The fallopian tubes are one of the main components of the female reproductive system, and they must work properly to ensure fertility. Each side of the uterus has a fallopian tube extending from it that reaches to the ovary on the corresponding side. The main function of the fallopian tubes is to catch eggs released from the ovaries each month during ovulation, and guide them into the uterus.
One ovary releases an egg each month in a healthy, ovulating female. Once the egg emerges from the ovary, small hair-like fibers on the ends of the fallopian tubes pull the egg inside the tube. The insides of the tubes are also lined with these small fibers, and they move and vibrate quickly to pull the egg up through the tube toward the uterus. The fallopian tubes keep the egg healthy while it waits for fertilization. Cells inside the lining of the tubes help keep the egg moving and provide it with nutrients until it is fertilized and reaches the uterus.
An egg stays inside the fallopian tube for 24 to 36 hours. During this time, fertilization is possible if sperm meets the egg. Once an egg has been fertilized, the tubes move the egg to the uterus, or womb, so that it can implant itself in the uterine lining. The tube contracts to help move the egg, a process that can take up to a week.
If the egg is not fertilized within 24 to 36 hours, it dies and disintegrates within the tube. Though a woman is only fertile for a day or a little longer after she ovulates, sperm can live inside the fallopian tubes for several days. This makes it possible for an egg to be fertilized from sperm that was present before ovulation.

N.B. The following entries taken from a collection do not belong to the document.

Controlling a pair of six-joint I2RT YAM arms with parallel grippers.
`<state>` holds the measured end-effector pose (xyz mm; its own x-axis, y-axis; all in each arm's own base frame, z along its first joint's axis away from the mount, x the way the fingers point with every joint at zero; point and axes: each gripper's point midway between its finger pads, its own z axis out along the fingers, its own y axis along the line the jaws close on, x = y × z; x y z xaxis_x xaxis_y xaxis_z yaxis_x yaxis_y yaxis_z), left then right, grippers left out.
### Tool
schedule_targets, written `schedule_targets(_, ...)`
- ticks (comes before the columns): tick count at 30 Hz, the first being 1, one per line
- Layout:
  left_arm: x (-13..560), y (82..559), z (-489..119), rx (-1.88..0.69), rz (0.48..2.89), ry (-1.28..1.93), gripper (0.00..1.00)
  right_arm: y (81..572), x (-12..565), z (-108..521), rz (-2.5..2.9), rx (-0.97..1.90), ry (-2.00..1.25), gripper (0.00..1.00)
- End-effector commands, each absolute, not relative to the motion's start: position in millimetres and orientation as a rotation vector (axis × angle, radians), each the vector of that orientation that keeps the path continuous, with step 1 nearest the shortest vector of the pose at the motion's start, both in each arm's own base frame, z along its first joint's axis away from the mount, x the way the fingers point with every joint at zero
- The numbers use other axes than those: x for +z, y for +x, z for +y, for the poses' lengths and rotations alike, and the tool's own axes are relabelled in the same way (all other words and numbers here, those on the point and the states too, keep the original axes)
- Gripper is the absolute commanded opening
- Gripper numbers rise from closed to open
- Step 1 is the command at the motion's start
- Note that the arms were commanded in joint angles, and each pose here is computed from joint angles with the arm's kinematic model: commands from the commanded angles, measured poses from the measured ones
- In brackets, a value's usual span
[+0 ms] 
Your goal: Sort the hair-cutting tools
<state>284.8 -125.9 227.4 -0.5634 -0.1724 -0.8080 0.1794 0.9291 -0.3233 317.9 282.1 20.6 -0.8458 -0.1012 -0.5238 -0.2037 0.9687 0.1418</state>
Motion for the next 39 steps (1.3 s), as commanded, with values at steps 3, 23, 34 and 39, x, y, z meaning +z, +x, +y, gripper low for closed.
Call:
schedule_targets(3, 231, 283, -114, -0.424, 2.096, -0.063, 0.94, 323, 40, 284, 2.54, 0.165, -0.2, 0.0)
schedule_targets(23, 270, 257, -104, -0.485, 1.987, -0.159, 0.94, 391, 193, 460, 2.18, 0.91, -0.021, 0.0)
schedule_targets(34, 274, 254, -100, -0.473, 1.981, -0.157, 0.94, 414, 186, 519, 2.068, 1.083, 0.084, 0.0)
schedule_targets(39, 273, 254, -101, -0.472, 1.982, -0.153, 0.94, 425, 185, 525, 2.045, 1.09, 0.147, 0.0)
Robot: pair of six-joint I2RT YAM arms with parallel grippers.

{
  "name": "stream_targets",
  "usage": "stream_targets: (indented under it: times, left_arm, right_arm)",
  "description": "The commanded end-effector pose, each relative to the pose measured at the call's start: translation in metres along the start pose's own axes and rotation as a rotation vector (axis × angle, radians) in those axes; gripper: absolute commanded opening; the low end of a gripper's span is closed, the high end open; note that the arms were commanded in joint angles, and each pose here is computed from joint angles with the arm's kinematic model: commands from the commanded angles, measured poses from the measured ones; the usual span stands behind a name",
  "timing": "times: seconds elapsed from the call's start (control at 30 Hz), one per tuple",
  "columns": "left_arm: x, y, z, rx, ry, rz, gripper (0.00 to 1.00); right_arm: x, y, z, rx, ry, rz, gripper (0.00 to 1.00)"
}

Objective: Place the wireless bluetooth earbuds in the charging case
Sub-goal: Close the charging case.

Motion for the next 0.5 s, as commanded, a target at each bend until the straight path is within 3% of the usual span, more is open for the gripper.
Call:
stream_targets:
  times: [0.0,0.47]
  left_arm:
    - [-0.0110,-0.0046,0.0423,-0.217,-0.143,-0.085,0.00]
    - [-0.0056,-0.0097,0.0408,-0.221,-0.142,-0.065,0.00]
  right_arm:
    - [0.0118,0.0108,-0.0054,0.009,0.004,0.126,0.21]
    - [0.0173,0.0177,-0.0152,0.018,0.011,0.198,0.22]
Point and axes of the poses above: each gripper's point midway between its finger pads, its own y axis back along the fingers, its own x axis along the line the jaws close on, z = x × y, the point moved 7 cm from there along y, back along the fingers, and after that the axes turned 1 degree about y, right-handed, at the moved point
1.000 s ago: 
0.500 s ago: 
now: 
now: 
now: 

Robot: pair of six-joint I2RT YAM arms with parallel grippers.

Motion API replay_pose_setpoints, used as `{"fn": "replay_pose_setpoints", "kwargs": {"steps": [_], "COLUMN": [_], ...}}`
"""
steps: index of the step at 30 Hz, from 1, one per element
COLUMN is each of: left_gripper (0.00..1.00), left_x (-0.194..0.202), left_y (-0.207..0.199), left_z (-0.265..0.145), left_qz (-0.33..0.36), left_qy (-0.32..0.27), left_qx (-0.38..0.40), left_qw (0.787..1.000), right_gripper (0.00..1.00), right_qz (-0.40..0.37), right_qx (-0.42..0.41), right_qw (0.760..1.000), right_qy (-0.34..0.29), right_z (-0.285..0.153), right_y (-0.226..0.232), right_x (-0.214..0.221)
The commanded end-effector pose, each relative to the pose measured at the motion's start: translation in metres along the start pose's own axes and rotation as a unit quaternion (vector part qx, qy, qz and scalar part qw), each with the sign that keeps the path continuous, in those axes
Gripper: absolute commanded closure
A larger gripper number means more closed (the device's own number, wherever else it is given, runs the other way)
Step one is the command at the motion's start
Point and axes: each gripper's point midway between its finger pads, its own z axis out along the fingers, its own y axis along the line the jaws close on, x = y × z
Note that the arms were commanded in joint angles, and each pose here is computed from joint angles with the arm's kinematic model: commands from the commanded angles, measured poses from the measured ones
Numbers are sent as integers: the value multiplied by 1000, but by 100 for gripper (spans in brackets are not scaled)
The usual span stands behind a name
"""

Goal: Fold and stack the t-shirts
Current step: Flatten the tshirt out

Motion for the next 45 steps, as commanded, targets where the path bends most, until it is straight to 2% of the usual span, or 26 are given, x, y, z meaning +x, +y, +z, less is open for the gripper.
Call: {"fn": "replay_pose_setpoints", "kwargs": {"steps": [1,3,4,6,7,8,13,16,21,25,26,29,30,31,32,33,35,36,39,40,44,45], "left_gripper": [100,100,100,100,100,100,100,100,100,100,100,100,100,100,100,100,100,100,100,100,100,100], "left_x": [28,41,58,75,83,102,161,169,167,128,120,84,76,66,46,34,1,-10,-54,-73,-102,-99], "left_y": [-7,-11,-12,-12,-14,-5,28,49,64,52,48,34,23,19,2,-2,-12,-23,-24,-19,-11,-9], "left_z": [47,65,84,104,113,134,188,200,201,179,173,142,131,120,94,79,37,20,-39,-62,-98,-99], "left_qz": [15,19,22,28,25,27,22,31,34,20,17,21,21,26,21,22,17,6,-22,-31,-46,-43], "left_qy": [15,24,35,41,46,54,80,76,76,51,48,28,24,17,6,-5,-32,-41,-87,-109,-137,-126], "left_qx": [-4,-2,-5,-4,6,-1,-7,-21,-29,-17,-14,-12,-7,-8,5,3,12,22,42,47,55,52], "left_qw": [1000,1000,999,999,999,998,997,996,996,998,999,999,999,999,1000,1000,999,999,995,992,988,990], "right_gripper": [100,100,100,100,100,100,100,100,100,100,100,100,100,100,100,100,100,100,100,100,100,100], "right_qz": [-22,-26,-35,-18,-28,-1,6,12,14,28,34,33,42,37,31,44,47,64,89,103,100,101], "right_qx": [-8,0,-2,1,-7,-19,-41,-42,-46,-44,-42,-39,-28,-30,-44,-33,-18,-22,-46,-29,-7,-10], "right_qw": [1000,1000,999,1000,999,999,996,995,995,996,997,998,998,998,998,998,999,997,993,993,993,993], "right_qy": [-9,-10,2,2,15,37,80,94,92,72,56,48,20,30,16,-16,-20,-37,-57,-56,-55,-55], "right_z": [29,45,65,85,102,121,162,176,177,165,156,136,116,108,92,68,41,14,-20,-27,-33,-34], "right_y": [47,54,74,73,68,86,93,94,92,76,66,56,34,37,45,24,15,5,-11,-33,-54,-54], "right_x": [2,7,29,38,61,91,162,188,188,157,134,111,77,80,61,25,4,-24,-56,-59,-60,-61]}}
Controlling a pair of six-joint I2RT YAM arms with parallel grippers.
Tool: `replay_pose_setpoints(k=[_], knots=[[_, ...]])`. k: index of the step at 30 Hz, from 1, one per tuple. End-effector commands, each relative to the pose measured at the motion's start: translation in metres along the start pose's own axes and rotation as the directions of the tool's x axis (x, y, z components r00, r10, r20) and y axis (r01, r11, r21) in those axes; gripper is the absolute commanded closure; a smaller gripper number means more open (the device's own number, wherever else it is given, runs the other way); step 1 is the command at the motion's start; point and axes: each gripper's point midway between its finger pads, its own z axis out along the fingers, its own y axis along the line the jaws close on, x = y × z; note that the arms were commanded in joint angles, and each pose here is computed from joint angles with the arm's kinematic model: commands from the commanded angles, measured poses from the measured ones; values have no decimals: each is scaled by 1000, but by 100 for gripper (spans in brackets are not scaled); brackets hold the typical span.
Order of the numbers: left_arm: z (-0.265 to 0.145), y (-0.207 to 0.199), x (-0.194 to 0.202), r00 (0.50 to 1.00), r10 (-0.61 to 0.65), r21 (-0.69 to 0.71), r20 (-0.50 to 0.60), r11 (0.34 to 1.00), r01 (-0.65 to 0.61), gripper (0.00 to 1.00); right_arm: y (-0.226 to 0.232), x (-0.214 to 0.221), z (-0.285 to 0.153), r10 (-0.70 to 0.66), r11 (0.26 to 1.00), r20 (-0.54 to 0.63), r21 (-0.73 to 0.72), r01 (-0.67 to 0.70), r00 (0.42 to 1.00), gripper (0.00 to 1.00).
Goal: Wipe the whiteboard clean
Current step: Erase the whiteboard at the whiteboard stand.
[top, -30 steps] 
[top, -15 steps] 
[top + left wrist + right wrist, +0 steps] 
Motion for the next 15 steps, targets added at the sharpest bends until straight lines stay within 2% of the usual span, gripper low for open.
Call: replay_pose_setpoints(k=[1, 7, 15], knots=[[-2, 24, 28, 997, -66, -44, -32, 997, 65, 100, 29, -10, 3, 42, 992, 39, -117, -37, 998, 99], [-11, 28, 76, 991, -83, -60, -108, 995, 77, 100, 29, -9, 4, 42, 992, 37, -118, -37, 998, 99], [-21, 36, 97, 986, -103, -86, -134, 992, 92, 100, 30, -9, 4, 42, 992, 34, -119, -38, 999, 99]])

Some women experience medical problems that interfere with the function of the fallopian tubes and other parts of the reproductive system. The tubes may be damaged because of a pelvic infection, uterine fibroids, or an ectopic pregnancy that occurs in a fallopian tube instead of in the uterus. If the tubes are blocked due to damage, an egg may not be able to move through them to the uterus, causing fertility problems. Surgery can often correct these problems, but the full function may not be restored. Women who undergo surgery on the fallopian tubes have a higher risk of ectopic pregnancies, and they may opt for in vitro fertilization to minimize this risk.